Parallel FFT Package

Introduction
Why I wrote my own parallel FFTs
Compling
Data Layout
Routine usage
Calling syntax for 2d FFTs
Calling syntax for 3d FFTs
Calling syntax for 2d remaps
Calling syntax for 3d remaps
Optimization
Calling from Fortran
Precision
Other Options
Acknowledgements

Introduction

This package is a set of routines to perform 2d and 3d complex-to-complex Fast Fourier Transforms (FFTs) efficiently on parallel computers.

It was developed at Sandia National Laboratories, a US Department of Energy facility, with funding from the DOE. It is an open-source code, distributed freely under the terms of the GNU Public License (GPL) - see the LICENSE file in the distribution.
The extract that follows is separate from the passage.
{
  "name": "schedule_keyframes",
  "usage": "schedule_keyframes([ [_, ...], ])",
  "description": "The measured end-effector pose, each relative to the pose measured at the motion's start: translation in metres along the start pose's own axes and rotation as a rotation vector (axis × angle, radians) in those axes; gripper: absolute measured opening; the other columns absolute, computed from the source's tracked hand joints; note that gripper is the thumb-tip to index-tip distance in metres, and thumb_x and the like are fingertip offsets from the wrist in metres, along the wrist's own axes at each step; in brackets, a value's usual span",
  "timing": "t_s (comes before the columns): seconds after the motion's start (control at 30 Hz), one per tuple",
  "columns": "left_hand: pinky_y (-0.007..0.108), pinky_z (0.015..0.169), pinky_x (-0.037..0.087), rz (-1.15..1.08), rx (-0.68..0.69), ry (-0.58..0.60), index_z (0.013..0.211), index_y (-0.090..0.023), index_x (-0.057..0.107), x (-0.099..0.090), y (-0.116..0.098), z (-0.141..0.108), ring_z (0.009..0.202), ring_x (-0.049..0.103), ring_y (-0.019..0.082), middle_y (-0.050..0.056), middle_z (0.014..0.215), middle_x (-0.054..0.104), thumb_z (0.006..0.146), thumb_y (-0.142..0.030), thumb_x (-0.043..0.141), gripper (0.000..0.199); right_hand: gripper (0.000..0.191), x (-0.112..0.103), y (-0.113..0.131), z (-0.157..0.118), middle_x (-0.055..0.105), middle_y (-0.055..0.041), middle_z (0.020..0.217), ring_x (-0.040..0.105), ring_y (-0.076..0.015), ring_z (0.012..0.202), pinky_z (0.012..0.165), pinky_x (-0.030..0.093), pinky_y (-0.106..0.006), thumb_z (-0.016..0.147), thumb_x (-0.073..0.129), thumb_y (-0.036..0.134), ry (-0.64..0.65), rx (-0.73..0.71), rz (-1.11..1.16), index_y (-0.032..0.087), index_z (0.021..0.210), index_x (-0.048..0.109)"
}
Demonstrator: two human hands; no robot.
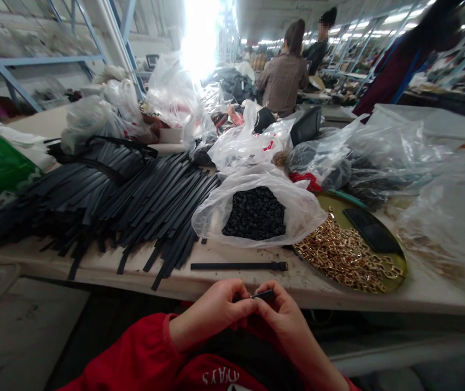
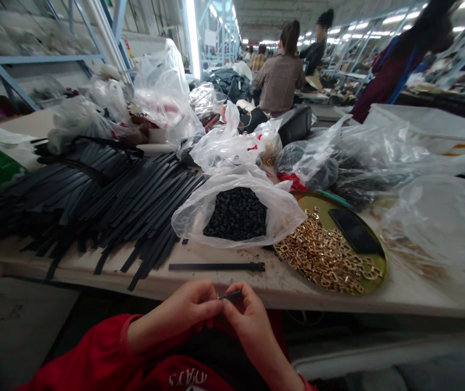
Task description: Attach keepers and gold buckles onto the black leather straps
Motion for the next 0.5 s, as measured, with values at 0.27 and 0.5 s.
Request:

The author of this package is Steve Plimpton, who can be contacted at sjplimp@sandia.gov This download site at www.cs.sandia.gov/~sjplimp/download.html is where the latest version of this package can be downloaded.

These routines are designed for distributed-memory parallel machines and use MPI as their message-passing protocol. Actually the routines only perform the data movement tasks necessary to compute multi-dimensional FFTs in parallel; the transforms themselves are computed by on-processor 1d FFT routines provided by the machine vendor or the freely available FFTW package. The data remapping routines can also be called directly by the user (independent of the FFTs) to change the layout of an application's 2d or 3d arrays across processors.

The parallel FFT and remapping routines are written in C, are callable from Fortran, are portable to any parallel machine that supports MPI, can be run on any number of processors (including a single processor), work with any size arrays (so long as the native 1d FFT routines support the array dimensions), and allow considerable flexibility in the choice of initial and final data layout across processors.

Why I wrote my own parallel FFTs

There are other distributed-memory parallel FFTs available including some provided by vendors and in the FFTW package. I wrote my own because I wanted flexibility in the grid sizes, # of procesors, and in the data layout used as input/output by the FFTs. Also I needed data remapping routines for other parts of my applications; once you have written parallel remapping routines, turning them into parallel FFTs is a straightforward extension.

I use these FFTs in materials modeling applications, specifically for long-range Coulombic solvers in molecular dynamics simulations and for plane-wave electronic structure computations. See my home page for more information on these applications, such as the LAMMPS molecular dynamics code.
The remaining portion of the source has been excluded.